__Task brief__
Exactly the lines starting at the line containing "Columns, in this" and ending at the line containing "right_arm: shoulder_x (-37" are to be written out from the listing below, both included.

__Source data__
════════

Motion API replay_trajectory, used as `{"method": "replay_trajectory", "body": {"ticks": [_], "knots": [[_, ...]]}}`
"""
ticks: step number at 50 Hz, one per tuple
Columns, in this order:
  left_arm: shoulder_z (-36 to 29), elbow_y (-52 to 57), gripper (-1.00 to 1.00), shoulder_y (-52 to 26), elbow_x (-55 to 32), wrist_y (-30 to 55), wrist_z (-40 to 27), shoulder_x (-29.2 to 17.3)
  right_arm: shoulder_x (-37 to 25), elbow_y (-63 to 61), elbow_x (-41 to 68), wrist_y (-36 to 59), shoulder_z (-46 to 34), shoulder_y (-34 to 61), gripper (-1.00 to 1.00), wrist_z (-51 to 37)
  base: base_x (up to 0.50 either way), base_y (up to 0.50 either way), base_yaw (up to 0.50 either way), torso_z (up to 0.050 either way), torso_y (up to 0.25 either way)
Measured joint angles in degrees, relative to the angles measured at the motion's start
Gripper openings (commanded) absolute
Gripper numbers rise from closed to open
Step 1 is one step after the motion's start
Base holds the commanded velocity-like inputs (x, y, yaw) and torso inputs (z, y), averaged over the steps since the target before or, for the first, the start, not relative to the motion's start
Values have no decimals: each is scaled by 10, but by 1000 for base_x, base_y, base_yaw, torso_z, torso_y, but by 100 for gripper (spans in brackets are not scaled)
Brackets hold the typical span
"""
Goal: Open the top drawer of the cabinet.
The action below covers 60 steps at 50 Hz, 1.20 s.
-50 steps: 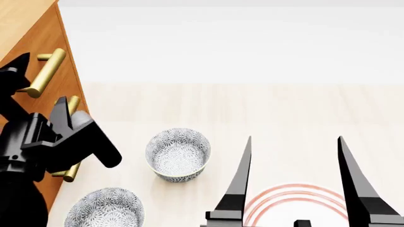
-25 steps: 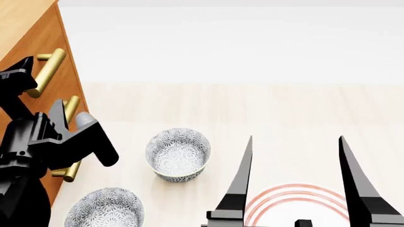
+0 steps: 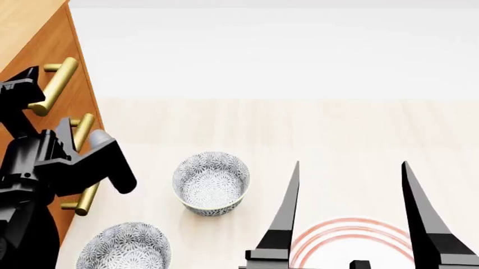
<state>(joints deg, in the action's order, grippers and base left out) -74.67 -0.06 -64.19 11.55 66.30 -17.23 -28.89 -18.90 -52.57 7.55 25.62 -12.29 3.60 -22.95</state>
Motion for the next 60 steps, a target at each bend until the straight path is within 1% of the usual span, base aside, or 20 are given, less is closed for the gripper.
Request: {"method": "replay_trajectory", "body": {"ticks": [37,50,60], "knots": [[-14,-102,100,-13,-3,-49,9,21,-8,6,5,-5,-8,2,100,-9,0,0,0,0,0],[-23,-183,100,-18,-5,-85,9,43,-11,8,7,-6,-11,4,100,-13,0,0,0,0,0],[-26,-218,100,-21,-6,-99,11,53,-13,9,10,-6,-11,5,100,-15,0,0,0,0,0]]}}
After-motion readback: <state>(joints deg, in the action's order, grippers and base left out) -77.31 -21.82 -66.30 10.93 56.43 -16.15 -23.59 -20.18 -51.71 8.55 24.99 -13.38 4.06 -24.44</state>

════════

__Reply to the exercise__
Columns, in this order:
  left_arm: shoulder_z (-36 to 29), elbow_y (-52 to 57), gripper (-1.00 to 1.00), shoulder_y (-52 to 26), elbow_x (-55 to 32), wrist_y (-30 to 55), wrist_z (-40 to 27), shoulder_x (-29.2 to 17.3)
  right_arm: shoulder_x (-37 to 25), elbow_y (-63 to 61), elbow_x (-41 to 68), wrist_y (-36 to 59), shoulder_z (-46 to 34), shoulder_y (-34 to 61), gripper (-1.00 to 1.00), wrist_z (-51 to 37)

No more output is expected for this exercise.